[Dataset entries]
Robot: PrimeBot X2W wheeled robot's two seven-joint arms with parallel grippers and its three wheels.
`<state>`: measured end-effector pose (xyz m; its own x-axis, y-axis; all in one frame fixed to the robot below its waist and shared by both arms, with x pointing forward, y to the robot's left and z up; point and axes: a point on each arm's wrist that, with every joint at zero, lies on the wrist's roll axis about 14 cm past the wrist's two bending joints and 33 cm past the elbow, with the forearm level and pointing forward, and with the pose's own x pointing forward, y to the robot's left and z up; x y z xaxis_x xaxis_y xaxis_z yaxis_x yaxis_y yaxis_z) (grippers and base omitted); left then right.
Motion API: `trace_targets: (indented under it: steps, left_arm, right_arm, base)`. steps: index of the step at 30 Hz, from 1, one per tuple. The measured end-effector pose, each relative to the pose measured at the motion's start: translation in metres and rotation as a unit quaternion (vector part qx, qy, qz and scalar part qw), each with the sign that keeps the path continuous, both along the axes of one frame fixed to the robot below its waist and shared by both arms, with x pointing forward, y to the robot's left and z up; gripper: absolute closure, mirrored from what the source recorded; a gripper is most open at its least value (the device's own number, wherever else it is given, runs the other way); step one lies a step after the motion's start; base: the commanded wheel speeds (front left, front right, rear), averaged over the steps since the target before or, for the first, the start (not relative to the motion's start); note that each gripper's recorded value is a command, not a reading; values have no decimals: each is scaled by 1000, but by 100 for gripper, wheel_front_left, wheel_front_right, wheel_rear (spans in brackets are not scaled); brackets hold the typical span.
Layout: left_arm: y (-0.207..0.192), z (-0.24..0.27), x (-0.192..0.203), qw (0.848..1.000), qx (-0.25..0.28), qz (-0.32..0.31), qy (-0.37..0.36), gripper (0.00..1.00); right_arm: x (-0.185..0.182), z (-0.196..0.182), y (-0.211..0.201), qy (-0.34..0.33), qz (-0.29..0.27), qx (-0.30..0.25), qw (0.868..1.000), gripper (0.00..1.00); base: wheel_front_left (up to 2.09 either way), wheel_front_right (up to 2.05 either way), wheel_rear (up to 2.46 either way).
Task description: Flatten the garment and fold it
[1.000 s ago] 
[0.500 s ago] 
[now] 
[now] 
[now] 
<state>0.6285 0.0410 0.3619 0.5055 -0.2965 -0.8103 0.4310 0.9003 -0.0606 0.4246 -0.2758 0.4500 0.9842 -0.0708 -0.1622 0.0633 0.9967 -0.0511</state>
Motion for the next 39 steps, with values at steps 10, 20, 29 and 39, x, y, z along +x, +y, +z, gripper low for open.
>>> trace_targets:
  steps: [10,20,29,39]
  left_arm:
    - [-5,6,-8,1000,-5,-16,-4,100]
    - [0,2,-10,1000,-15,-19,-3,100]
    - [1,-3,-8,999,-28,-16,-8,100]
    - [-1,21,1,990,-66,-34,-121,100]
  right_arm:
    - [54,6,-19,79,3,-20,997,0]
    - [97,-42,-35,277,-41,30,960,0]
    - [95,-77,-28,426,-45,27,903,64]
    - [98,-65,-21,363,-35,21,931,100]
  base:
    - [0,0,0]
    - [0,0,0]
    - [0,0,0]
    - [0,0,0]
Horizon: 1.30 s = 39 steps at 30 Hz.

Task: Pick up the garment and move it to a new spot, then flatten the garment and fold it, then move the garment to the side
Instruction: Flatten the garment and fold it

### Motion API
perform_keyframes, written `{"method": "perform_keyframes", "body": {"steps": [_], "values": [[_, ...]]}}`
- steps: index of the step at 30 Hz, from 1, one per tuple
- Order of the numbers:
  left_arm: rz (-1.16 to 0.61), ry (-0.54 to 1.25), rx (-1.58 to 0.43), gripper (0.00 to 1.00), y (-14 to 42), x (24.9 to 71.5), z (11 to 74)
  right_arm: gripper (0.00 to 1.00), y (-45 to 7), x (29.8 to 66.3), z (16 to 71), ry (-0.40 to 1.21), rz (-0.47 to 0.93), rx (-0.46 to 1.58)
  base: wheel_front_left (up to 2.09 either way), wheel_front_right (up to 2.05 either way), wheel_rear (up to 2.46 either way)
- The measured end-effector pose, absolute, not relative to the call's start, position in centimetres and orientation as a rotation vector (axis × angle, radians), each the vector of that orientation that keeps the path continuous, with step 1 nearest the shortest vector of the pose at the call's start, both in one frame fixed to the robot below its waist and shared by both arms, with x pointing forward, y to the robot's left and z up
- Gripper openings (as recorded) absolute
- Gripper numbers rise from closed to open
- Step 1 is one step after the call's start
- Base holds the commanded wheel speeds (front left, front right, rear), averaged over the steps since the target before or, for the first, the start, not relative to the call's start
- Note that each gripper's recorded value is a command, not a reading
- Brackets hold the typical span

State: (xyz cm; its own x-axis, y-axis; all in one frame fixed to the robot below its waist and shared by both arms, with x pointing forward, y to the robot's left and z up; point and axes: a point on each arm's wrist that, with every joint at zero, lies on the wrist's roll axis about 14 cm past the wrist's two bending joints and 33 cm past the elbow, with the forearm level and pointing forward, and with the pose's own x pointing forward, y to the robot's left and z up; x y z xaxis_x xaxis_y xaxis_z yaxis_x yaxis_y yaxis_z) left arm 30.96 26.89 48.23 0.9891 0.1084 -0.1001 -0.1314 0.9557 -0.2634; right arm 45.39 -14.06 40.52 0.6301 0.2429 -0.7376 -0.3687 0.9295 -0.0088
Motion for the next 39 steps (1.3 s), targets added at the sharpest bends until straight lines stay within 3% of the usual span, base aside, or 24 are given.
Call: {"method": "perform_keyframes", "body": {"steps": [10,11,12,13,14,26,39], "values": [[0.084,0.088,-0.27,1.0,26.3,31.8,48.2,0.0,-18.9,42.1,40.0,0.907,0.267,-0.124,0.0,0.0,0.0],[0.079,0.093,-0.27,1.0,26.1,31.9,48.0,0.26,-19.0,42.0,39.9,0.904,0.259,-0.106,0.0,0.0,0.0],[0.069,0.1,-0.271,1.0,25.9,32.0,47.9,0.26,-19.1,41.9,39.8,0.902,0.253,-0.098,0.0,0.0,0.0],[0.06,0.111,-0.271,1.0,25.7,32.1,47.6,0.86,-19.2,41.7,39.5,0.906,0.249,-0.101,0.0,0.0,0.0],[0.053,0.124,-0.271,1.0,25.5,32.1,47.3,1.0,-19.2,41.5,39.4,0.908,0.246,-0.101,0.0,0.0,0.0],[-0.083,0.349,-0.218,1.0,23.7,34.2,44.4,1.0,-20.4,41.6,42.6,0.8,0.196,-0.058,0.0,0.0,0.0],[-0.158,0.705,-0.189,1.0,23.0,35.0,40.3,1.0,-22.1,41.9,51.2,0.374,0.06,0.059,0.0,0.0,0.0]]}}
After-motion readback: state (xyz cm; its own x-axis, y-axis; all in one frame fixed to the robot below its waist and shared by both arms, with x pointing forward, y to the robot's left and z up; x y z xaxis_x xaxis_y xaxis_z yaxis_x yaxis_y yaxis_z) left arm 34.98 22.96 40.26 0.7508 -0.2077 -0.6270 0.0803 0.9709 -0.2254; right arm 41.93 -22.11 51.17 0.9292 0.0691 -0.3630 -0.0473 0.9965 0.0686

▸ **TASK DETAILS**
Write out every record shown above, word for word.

▸ **RESPONSE AREA**
Robot: PrimeBot X2W wheeled robot's two seven-joint arms with parallel grippers and its three wheels.
`<state>`: measured end-effector pose (xyz m; its own x-axis, y-axis; all in one frame fixed to the robot below its waist and shared by both arms, with x pointing forward, y to the robot's left and z up; point and axes: a point on each arm's wrist that, with every joint at zero, lies on the wrist's roll axis about 14 cm past the wrist's two bending joints and 33 cm past the elbow, with the forearm level and pointing forward, and with the pose's own x pointing forward, y to the robot's left and z up; x y z xaxis_x xaxis_y xaxis_z yaxis_x yaxis_y yaxis_z) (grippers and base omitted); left then right.
Motion API: `trace_targets: (indented under it: steps, left_arm, right_arm, base)`. steps: index of the step at 30 Hz, from 1, one per tuple. The measured end-effector pose, each relative to the pose measured at the motion's start: translation in metres and rotation as a unit quaternion (vector part qx, qy, qz and scalar part qw), each with the sign that keeps the path continuous, both along the axes of one frame fixed to the robot below its waist and shared by both arms, with x pointing forward, y to the robot's left and z up; gripper: absolute closure, mirrored from what the source recorded; a gripper is most open at its least value (the device's own number, wherever else it is given, runs the other way); step one lies a step after the motion's start; base: the commanded wheel speeds (front left, front right, rear), averaged over the steps since the target before or, for the first, the start (not relative to the motion's start); note that each gripper's recorded value is a command, not a reading; values have no decimals: each is scaled by 1000, but by 100 for gripper, wheel_front_left, wheel_front_right, wheel_rear (spans in brackets are not scaled); brackets hold the typical span.
Layout: left_arm: y (-0.207..0.192), z (-0.24..0.27), x (-0.192..0.203), qw (0.848..1.000), qx (-0.25..0.28), qz (-0.32..0.31), qy (-0.37..0.36), gripper (0.00..1.00); right_arm: x (-0.185..0.182), z (-0.196..0.182), y (-0.211..0.201), qy (-0.34..0.33), qz (-0.29..0.27), qx (-0.30..0.25), qw (0.868..1.000), gripper (0.00..1.00); base: wheel_front_left (up to 2.09 either way), wheel_front_right (up to 2.05 either way), wheel_rear (up to 2.46 either way).
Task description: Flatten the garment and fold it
[1.000 s ago] 
[0.500 s ago] 
[now] 
[now] 
[now] 
<state>0.6285 0.0410 0.3619 0.5055 -0.2965 -0.8103 0.4310 0.9003 -0.0606 0.4246 -0.2758 0.4500 0.9842 -0.0708 -0.1622 0.0633 0.9967 -0.0511</state>
Motion for the next 39 steps, with values at steps 10, 20, 29 and 39, x, y, z along +x, +y, +z, gripper low for open.
>>> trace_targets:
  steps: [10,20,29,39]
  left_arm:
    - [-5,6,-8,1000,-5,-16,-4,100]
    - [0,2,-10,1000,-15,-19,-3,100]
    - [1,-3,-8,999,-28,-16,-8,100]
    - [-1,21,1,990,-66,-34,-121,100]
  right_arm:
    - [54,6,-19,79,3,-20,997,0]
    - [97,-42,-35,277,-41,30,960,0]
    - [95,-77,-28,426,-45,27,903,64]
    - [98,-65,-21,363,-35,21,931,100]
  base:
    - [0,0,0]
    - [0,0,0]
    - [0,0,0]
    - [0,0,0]
Horizon: 1.30 s = 39 steps at 30 Hz.

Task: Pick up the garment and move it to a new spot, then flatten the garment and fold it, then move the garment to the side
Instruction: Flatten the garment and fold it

### Motion API
perform_keyframes, written `{"method": "perform_keyframes", "body": {"steps": [_], "values": [[_, ...]]}}`
- steps: index of the step at 30 Hz, from 1, one per tuple
- Order of the numbers:
  left_arm: rz (-1.16 to 0.61), ry (-0.54 to 1.25), rx (-1.58 to 0.43), gripper (0.00 to 1.00), y (-14 to 42), x (24.9 to 71.5), z (11 to 74)
  right_arm: gripper (0.00 to 1.00), y (-45 to 7), x (29.8 to 66.3), z (16 to 71), ry (-0.40 to 1.21), rz (-0.47 to 0.93), rx (-0.46 to 1.58)
  base: wheel_front_left (up to 2.09 either way), wheel_front_right (up to 2.05 either way), wheel_rear (up to 2.46 either way)
- The measured end-effector pose, absolute, not relative to the call's start, position in centimetres and orientation as a rotation vector (axis × angle, radians), each the vector of that orientation that keeps the path continuous, with step 1 nearest the shortest vector of the pose at the call's start, both in one frame fixed to the robot below its waist and shared by both arms, with x pointing forward, y to the robot's left and z up
- Gripper openings (as recorded) absolute
- Gripper numbers rise from closed to open
- Step 1 is one step after the call's start
- Base holds the commanded wheel speeds (front left, front right, rear), averaged over the steps since the target before or, for the first, the start, not relative to the call's start
- Note that each gripper's recorded value is a command, not a reading
- Brackets hold the typical span

State: (xyz cm; its own x-axis, y-axis; all in one frame fixed to the robot below its waist and shared by both arms, with x pointing forward, y to the robot's left and z up; point and axes: a point on each arm's wrist that, with every joint at zero, lies on the wrist's roll axis about 14 cm past the wrist's two bending joints and 33 cm past the elbow, with the forearm level and pointing forward, and with the pose's own x pointing forward, y to the robot's left and z up; x y z xaxis_x xaxis_y xaxis_z yaxis_x yaxis_y yaxis_z) left arm 30.96 26.89 48.23 0.9891 0.1084 -0.1001 -0.1314 0.9557 -0.2634; right arm 45.39 -14.06 40.52 0.6301 0.2429 -0.7376 -0.3687 0.9295 -0.0088
Motion for the next 39 steps (1.3 s), targets added at the sharpest bends until straight lines stay within 3% of the usual span, base aside, or 24 are given.
Call: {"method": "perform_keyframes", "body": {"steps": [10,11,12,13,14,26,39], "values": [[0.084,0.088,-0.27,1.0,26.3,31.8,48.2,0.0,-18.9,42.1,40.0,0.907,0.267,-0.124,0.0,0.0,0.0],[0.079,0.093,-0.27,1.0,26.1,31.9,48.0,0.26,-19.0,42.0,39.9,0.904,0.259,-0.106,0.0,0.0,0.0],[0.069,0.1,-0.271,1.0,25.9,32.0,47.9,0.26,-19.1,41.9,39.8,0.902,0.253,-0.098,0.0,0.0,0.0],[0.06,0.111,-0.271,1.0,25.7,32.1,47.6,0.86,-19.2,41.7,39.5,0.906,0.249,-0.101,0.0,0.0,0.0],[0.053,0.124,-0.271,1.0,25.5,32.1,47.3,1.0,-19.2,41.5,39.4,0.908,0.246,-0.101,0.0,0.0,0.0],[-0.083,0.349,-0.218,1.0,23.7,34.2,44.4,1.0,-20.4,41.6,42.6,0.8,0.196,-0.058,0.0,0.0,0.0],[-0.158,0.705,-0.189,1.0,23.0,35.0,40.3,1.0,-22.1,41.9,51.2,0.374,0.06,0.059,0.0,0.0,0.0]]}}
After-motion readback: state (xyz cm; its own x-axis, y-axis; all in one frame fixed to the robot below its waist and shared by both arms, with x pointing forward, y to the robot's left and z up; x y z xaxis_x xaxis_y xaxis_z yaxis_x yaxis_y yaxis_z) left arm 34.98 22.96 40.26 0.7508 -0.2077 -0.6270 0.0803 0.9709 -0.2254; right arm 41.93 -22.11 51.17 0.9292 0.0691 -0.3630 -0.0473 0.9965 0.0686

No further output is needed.